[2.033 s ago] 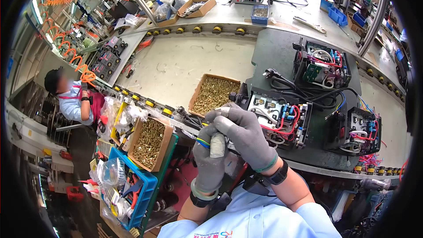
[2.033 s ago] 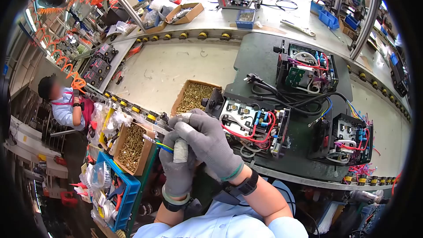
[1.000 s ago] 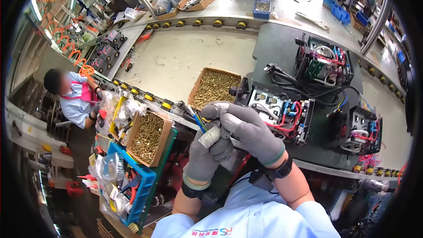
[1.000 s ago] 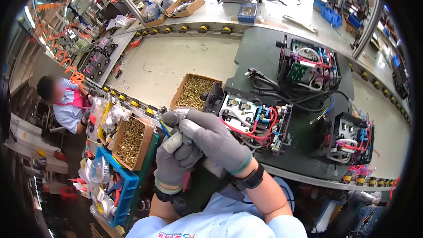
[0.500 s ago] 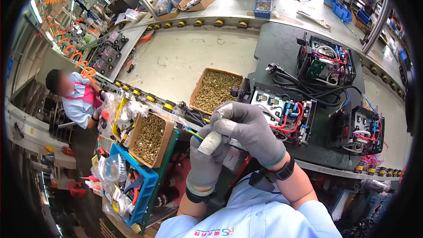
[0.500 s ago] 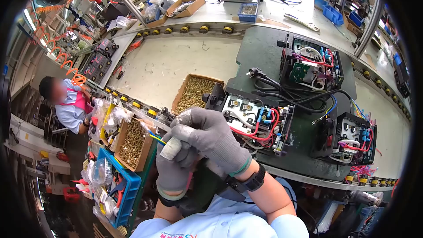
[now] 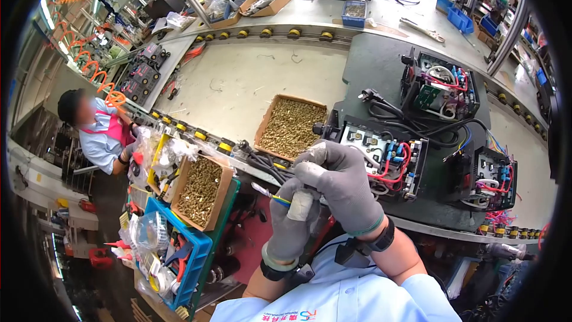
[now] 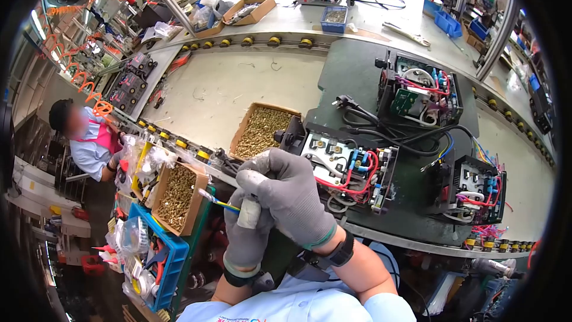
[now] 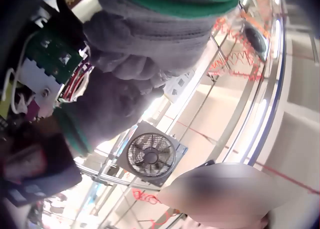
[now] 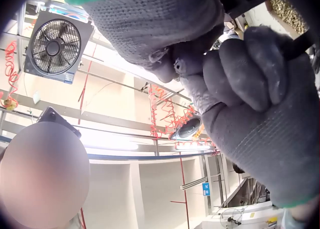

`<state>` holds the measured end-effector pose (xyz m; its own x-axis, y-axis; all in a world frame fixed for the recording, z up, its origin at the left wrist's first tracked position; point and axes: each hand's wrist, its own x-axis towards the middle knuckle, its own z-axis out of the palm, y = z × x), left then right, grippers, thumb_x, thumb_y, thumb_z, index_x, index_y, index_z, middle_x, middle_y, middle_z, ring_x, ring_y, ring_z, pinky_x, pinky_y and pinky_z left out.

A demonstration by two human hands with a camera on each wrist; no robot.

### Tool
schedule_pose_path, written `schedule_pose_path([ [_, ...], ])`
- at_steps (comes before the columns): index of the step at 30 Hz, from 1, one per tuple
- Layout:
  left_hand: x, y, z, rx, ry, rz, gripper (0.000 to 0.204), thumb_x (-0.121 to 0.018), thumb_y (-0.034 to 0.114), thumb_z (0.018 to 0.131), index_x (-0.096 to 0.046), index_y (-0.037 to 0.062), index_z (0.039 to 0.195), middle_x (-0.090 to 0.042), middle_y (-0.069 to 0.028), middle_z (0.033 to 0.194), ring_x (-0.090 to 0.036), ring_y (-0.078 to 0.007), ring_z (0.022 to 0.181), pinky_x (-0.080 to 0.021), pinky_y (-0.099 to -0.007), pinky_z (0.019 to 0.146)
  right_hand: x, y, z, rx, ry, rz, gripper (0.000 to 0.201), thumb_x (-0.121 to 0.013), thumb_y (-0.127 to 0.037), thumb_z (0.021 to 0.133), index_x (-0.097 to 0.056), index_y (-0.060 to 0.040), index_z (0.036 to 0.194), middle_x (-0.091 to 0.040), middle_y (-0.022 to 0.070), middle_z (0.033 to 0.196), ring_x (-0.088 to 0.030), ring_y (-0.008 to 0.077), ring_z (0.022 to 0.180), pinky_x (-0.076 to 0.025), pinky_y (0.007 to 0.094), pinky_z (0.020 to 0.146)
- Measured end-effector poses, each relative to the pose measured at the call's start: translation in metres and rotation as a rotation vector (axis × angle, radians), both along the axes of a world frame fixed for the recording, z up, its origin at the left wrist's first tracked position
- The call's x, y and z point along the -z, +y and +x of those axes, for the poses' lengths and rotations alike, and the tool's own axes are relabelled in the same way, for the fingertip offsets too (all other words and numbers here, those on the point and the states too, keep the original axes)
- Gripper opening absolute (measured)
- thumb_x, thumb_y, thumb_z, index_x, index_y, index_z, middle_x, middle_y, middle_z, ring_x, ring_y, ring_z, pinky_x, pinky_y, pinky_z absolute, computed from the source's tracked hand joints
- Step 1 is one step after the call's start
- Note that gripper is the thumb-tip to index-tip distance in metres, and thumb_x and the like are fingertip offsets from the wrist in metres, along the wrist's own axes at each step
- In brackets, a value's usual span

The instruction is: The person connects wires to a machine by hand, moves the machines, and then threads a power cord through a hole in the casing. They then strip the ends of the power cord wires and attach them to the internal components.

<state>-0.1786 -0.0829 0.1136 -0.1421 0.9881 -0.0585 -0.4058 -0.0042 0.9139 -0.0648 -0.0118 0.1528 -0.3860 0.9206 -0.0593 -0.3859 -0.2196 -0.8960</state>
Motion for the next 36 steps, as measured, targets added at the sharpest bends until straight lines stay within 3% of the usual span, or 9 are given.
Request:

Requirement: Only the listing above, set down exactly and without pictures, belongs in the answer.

Task solution:
[2.033 s ago] 
[2.033 s ago] 
[1.000 s ago] 
[1.000 s ago] 
[0.500 s ago] 
[0.500 s ago] 
[now] 
[now] 
[now] 
[now] 

`<state>` holds the measured end-effector pose (xyz m; its own x-axis, y-axis; all in a world frame fixed for the recording, z up, its origin at the left wrist's first tracked position; point and axes: each hand's wrist, its own x-axis towards the middle knuckle, its own z-axis out of the palm, y = z × x), left then right, grippers, thumb_x, thumb_y, thumb_z, index_x, index_y, index_z, middle_x, middle_y, middle_z, ring_x, ring_y, ring_z, pinky_x, pinky_y and pinky_z left out.

A demonstration by two human hands with a camera on each wrist; no robot.

### Tool
schedule_pose_path, written `schedule_pose_path([ [_, ...], ])`
- at_steps (comes before the columns): index of the step at 30 Hz, from 1, one per tuple
- Layout:
  left_hand: x, y, z, rx, ry, rz, gripper (0.000 to 0.204), thumb_x (-0.121 to 0.018), thumb_y (-0.034 to 0.114), thumb_z (0.018 to 0.131), index_x (-0.096 to 0.046), index_y (-0.037 to 0.062), index_z (0.039 to 0.195), middle_x (-0.090 to 0.042), middle_y (-0.069 to 0.028), middle_z (0.033 to 0.194), ring_x (-0.090 to 0.036), ring_y (-0.078 to 0.007), ring_z (0.022 to 0.181), pinky_x (-0.080 to 0.021), pinky_y (-0.099 to -0.007), pinky_z (0.019 to 0.146)
  right_hand: x, y, z, rx, ry, rz, gripper (0.000 to 0.201), thumb_x (-0.121 to 0.013), thumb_y (-0.127 to 0.037), thumb_z (0.021 to 0.133), index_x (-0.097 to 0.056), index_y (-0.060 to 0.040), index_z (0.036 to 0.194), middle_x (-0.091 to 0.040), middle_y (-0.022 to 0.070), middle_z (0.033 to 0.196), ring_x (-0.088 to 0.030), ring_y (-0.008 to 0.077), ring_z (0.022 to 0.180), pinky_x (-0.076 to 0.025), pinky_y (0.007 to 0.094), pinky_z (0.020 to 0.146)
- Measured end-effector poses, each relative to the pose measured at the call's start: translation in metres and rotation as a rotation vector (axis × angle, radians), both along the axes of a world frame fixed for the recording, z up, its origin at the left wrist's first tracked position
- The call's x, y and z point along the -z, +y and +x of those axes, for the poses' lengths and rotations alike, and the tool's own axes are relabelled in the same way, for the fingertip offsets too (all other words and numbers here, those on the point and the states too, keep the original axes)
- Gripper opening absolute (measured)
- thumb_x, thumb_y, thumb_z, index_x, index_y, index_z, middle_x, middle_y, middle_z, ring_x, ring_y, ring_z, pinky_x, pinky_y, pinky_z absolute, computed from the source's tracked hand joints
- Step 1 is one step after the call's start
- Note that gripper is the thumb-tip to index-tip distance in metres, and thumb_x and the like are fingertip offsets from the wrist in metres, along the wrist's own axes at each step
- In brackets, a value's usual span

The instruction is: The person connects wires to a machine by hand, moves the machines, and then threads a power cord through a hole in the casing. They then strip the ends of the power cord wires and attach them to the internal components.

<state>-0.1786 -0.0829 0.1136 -0.1421 0.9881 -0.0585 -0.4058 -0.0042 0.9139 -0.0648 -0.0118 0.1528 -0.3860 0.9206 -0.0593 -0.3859 -0.2196 -0.8960</state>
Motion for the next 36 steps, as measured, targets added at the sharpest bends until straight lines stay within 3% of the usual span, or 9 are given.
Request:

This output has come to an end.